2.  Disable HTTPs on the controller - almost no one picks this b/c it is a global change so even admin logins will be unencrypted.

3.  Install a valid root or chained certificate on the controller from an Internet CA:

    a.  Use a root certificate from a CA like Entrust.  You would have the certificate issued for whatever DNS name you want to give the virtual interface IP address of the controller.  You will also need to have a host entry in the local DNS server for that same name and point to the address of the virtual interface.  Under the virtual interface configuration on the controller, you would enter the DNS hostname you set up in local DNS. It needs to be the FQDN.  YOU MUST REBOOT for that to take effect. 

If you do not wish for the guest users to have access to your internal DNS servers, you could have a Linux or other free DNS server on the guest network and have the guest clients use that for DNS.  All that server would require is the A record for the virtual interface and then have it point to your ISP or Internet DNS servers for everything else.

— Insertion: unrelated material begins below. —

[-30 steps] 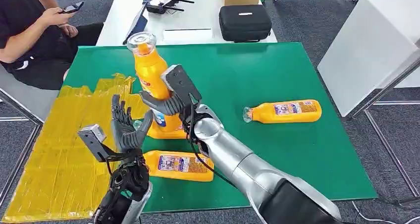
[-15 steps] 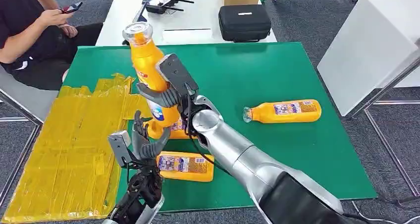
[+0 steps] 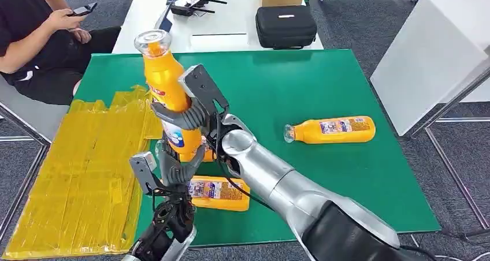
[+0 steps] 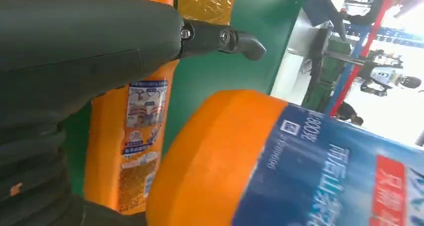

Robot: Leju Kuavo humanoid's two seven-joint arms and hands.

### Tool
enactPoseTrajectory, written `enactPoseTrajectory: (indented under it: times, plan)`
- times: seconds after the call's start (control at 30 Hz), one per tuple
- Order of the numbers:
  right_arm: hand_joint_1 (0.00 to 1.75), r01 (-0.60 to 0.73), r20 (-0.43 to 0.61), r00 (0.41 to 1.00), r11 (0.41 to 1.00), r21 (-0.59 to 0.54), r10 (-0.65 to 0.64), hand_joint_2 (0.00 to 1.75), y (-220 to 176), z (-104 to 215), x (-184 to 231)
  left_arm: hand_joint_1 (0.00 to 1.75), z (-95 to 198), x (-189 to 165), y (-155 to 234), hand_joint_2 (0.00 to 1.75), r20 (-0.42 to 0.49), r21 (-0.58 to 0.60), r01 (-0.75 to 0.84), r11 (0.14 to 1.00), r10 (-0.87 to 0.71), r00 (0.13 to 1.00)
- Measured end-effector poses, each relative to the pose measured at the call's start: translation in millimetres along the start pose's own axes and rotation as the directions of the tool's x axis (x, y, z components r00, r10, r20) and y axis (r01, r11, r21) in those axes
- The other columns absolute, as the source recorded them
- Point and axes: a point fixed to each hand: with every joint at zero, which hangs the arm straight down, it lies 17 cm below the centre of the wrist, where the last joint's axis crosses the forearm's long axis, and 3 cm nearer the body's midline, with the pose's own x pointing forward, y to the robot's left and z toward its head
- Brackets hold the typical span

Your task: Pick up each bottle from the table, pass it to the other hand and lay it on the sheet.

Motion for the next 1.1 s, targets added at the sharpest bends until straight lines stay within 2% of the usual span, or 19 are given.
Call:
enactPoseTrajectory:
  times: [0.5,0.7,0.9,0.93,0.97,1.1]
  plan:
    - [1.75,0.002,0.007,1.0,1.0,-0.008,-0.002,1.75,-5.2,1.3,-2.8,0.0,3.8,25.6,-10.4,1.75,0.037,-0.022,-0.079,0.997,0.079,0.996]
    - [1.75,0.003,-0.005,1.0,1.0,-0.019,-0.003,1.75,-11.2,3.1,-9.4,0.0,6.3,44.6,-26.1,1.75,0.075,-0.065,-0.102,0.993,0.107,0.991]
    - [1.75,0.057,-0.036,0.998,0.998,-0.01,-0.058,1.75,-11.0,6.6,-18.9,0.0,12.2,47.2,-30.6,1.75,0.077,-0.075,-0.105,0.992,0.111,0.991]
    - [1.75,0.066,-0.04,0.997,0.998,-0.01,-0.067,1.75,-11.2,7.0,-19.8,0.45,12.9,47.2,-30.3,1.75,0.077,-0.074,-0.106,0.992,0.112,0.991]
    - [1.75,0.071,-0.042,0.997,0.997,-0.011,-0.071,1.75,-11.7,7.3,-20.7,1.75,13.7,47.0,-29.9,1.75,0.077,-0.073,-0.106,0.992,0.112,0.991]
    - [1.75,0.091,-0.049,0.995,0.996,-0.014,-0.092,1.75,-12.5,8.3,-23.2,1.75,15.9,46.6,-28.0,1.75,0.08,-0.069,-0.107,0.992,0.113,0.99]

Certificate request procedure using root cert:

http://www.cisco.com/en/US/customer/tech/tk722/tk809/technologies_configuration_example09186a00806e367a.shtml

    b.  Use a chained certificate. This is more work than using a root certificate b/c your final pem file must have all the intermediate certificates in it as well as the certificate issued to youOther than having multiple certs in the final file, the process is the same as using a root certificate.  Please note that only up to level 2 chained certs are supported:

Level 0 - use of only a server certificate on WLC

Level 1 - use of server certificate on WLC and a CA Root Certificate

Level 2 - use of server certificate on WLC, one single CA intermediate certificate and a CA Root Certificate.

Level 3 or higher is not supported

Level 3 - use of server certificate on WLC, two CA intermediate certificates and a CA Root Certificate.

CSR for chained certificate

http://www.cisco.com/en/US/products/ps6366/products_configuration_example09186a0080a77592.shtml

It is important to take notice of the note concerning using OpenSSL v0.9.8.  If you use v1.x.x you will more than likely get private key decrypt errors when trying to load he final pem file on the WLC.

Also, if you have multiple guest WLCs, you can use the same certificate on all of them provided the virtual interface configurations are the same.

Comments
glenj
Community Member

Vista and Win7 use an automatic root-certificate update mechanism.  http://support.microsoft.com/kb/931125
If the user's browsing hasn't cached the root we use for webauth, they will get a cert warning -- even if the webauth cert is valid and signed by a trusted root cert.   Since roots are now downloaded -- as they are needed -- from windows update (see http://technet.microsoft.com/en-us/library/cc749331(WS.10).aspx), and windows update uses akamai:  allowing this new auto root update mechanism via an ACL pinhole appears to be impossible.   Our environment is BYOD.   Any ideas for solving this?